Ага. Другая смена. Но послезавтра она была. Ее звали Надя, на бейджике написано. Вадим Васильевич стал развязно шутить про любовь и секс, она хихикала в ответ, морщила и курносила нос, и он совсем обезумел. Глядя в ее крохотные синие гляделочки, шепнул:
— Я парнишка хоть седой, но на это дело дюже злой, а приходи ко мне в гости.
Она тихо спросила:
— А я вам правда нравлюсь?
— Умираю от тебя! — честно сказал Вадим Васильевич.
***
Но от счастья не умирают, наоборот! Вадим Васильевич лежал с нею рядом и чувствовал, какой он сильный, свежий и бодрый. Хотел спросить, хорошо ли ей было, но подумал, что это пошло. Скосил на нее глаза. Погладил по груди и животу. Спросил:
— Сколько тебе лет?
— Двадцать три.
— Ого! Выглядишь на восемнадцать. Молодцом. Кстати, тебе деньги нужны?
— Конечно, – тут же ответила она. – А как же!
— Сколько? – спросил он, слегка смутившись.
— От ста тысяч, – сказала она. – В смысле, в месяц.
— У меня вакансий нет, – смутился он. – Деньги в смысле сейчас.
— Сейчас не надо, – сказала она и засмеялась, и громко поцеловала его в щеку.
Он встал и вышел в ванную.
***
Вернувшись, увидел, как она голая лежит поверх одеяла, читая книгу, поставив ее на свою невероятную грудь. Сосок топорщился, прижатый коленкоровым корешком.
Она читала Хайдеггера, которого взяла с прикроватной тумбочки. Ее синие глазки бодро бегали по строчкам.
— Ого! – засмеялся голый Вадим Васильевич. – Ну и как?
— Читаю и понять не могу, – сказала она. – Кто лучше – сука или блядь?
— В смысле? – Вадим Васильевич засмеялся еще громче.
— Раньше думали, что Хайдеггер приспосабливался к Гитлеру, – объяснила она. – То есть был типичная блядь. А когда опубликовали «Черные тетради», особенно второй том, стало видно, что он всегда был фашист. То есть сука. Я думаю, блядь гораздо лучше, чем сука. Блядь сознательно девальвирует аксиологическую норму, а сука ее искренне искажает. Продажность отвращает, искренность подкупает. Поэтому приспособленец в конечном итоге лучше фанатика. А вы как думаете? Но вообще, наверное, глупо напрямую связывать политическую позицию Хайдеггера с его онтологией. А вы как считаете?
Она отбросила книгу и потянулась. Раскинула руки
— А? – Вадим Васильевич прикрылся полотенцем.
— Давайте еще разочек, – сказала она. – Хочу обниматься-целоваться, что нам бытие и время! Банзай Dasein! Das Ficken ist die Andersheit des Werdens!

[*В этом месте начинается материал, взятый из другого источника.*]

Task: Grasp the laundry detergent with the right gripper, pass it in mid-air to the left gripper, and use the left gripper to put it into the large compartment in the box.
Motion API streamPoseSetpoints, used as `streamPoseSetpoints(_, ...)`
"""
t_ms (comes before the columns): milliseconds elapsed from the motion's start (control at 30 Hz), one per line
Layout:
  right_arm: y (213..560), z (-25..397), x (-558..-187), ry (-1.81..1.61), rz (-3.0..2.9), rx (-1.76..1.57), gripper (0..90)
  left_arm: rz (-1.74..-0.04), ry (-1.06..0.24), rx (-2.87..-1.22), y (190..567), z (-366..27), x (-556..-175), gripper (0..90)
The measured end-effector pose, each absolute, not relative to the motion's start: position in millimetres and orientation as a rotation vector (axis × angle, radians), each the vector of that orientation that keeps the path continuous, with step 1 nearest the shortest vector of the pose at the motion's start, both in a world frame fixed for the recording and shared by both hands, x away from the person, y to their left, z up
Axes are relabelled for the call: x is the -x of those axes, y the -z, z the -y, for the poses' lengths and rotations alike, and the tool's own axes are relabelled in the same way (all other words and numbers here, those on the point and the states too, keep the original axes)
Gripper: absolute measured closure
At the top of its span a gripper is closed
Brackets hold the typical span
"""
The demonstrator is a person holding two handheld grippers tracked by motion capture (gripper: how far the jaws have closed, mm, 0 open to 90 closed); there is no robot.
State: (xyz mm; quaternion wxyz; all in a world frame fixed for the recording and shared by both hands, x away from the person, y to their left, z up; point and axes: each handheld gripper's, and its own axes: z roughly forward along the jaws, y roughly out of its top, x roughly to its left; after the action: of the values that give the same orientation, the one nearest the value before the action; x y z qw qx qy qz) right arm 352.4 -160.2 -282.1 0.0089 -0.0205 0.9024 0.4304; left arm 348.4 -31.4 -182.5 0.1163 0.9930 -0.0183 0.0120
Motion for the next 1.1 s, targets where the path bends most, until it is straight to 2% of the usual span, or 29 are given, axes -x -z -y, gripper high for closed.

— Что? – спросил Вадим Васильевич.
— «Трах – инобытие становления»! А вы не знаете немецкого? Хайдеггера лучше все-таки в подлиннике…

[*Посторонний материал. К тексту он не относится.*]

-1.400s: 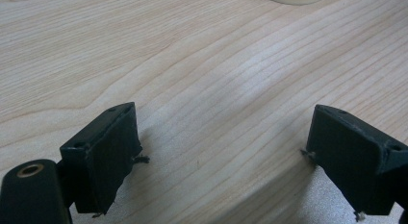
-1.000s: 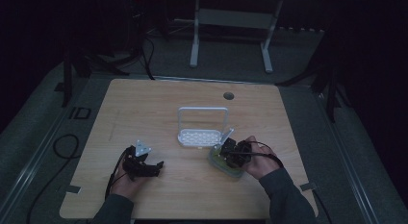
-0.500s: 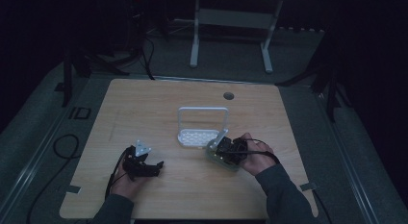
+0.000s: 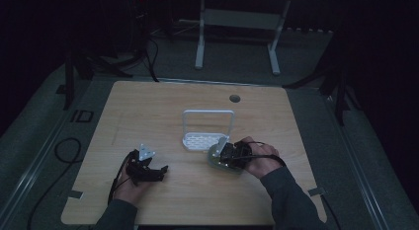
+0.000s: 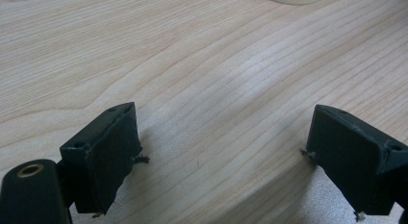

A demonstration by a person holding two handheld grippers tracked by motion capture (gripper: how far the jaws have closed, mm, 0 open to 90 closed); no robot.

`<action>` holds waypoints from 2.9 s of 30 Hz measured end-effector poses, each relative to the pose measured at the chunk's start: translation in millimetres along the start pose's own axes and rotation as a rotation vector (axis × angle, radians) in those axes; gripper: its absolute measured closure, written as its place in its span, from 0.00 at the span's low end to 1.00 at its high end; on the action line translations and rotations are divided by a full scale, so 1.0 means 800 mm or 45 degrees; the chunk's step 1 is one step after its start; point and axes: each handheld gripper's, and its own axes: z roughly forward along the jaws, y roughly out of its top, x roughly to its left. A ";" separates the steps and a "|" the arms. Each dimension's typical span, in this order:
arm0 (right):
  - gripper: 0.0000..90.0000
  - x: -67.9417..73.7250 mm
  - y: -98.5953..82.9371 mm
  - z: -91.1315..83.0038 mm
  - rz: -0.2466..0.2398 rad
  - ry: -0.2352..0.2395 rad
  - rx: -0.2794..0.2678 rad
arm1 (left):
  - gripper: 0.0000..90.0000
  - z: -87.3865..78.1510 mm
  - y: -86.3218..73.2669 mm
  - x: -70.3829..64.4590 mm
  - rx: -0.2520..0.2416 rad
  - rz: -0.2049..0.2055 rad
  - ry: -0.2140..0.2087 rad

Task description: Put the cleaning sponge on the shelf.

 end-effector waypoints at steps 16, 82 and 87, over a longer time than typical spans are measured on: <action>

— Уходи, – сказал Вадим Васильевич. – Я хотел простую девочку. Сисястую. Курносую. Тупенькую. Похожую на поросенка. Ты меня обманула.
— Я похожа на поросенка, – горестно кивнула она. – Я сисястая и курносая. Но я не тупенькая. Я не нарочно. Я аспирантка у Никольского, а что я в кофейне работаю, это меня злая мачеха заставляет.

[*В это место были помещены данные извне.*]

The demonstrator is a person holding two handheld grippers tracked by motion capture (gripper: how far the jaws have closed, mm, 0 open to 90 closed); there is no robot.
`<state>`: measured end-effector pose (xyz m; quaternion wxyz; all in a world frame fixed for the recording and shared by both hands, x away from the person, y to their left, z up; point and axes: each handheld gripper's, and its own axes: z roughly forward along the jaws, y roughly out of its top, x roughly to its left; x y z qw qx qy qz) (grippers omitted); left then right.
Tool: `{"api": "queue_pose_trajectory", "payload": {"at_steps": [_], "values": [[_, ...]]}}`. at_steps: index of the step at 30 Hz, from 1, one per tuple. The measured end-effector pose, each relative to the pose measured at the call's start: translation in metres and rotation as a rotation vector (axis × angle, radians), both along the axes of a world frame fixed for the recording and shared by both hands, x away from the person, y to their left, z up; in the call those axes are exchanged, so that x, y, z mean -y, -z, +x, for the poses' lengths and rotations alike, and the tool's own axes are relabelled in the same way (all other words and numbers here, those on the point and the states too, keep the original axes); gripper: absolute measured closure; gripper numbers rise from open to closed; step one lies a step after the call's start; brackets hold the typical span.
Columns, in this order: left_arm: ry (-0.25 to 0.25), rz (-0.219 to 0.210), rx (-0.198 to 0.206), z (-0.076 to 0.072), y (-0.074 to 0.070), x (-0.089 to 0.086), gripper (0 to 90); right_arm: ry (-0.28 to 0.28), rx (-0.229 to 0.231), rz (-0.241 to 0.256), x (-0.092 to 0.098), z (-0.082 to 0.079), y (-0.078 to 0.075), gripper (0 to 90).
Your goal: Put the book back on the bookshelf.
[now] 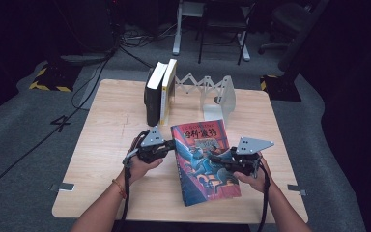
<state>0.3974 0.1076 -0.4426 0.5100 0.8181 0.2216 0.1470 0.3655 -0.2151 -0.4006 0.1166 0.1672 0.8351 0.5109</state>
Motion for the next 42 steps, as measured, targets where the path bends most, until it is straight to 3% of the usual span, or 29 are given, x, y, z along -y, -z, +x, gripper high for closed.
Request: {"api": "queue_pose_trajectory", "payload": {"at_steps": [5,13,16,21,24,26,27,32,35,37,42], "values": [[-0.030,0.011,0.023,0.003,-0.009,0.007,84.6,0.025,0.005,-0.012,0.000,0.003,-0.005,77.0],[-0.072,-0.023,0.069,0.010,-0.031,0.010,86.0,0.060,0.074,0.012,0.001,0.005,-0.024,82.8],[-0.083,-0.045,0.078,0.016,-0.040,0.007,86.0,0.077,0.103,0.054,0.000,0.004,-0.030,83.7],[-0.084,-0.060,0.082,0.019,-0.046,0.004,85.9,0.086,0.139,0.069,-0.003,0.001,-0.026,81.6],[-0.053,-0.083,0.098,0.015,-0.049,0.008,86.2,0.073,0.147,0.060,-0.004,-0.003,-0.021,77.4],[-0.042,-0.075,0.103,0.015,-0.051,0.011,88.3,0.065,0.150,0.078,-0.004,-0.004,-0.022,75.9],[-0.042,-0.072,0.105,0.014,-0.052,0.012,88.3,0.077,0.151,0.081,-0.004,-0.003,-0.024,80.9],[-0.039,-0.055,0.121,0.011,-0.054,0.014,88.2,0.088,0.125,0.066,0.000,0.000,-0.024,82.3],[-0.042,-0.041,0.134,0.008,-0.057,0.015,87.1,0.097,0.139,0.058,0.002,-0.005,-0.024,84.2],[-0.047,-0.030,0.148,0.005,-0.059,0.016,85.9,0.110,0.158,0.061,0.003,-0.009,-0.023,85.6],[-0.069,0.002,0.133,0.001,-0.058,0.015,76.5,0.128,0.161,0.075,0.007,-0.012,-0.020,86.6]]}}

— Какая злая мачеха? – ошалел Вадим Васильевич. – Что за сказки?
— Обыкновенная, – сказала она. – Папина третья жена, она американка, говорит, что аспирантка обязательно должна поработать официанткой, чтоб знать, на каких кустах булки растут…
— Зачем же ты со мной пошла? – закричал он.
— Потому что вы на меня как на женщину посмотрели. А не как на внучку ректора. Пожалейте меня, Вадим Васильевич.
— Это ты меня пожалей, – сказал он. – Теперь твой дедушка меня уволит.
— Никогда! – сказала Надя. Она встала, отняла у Вадима Васильевича полотенце, без стеснения вытерлась. – Слово даю. Но кафедру пока не обещаю.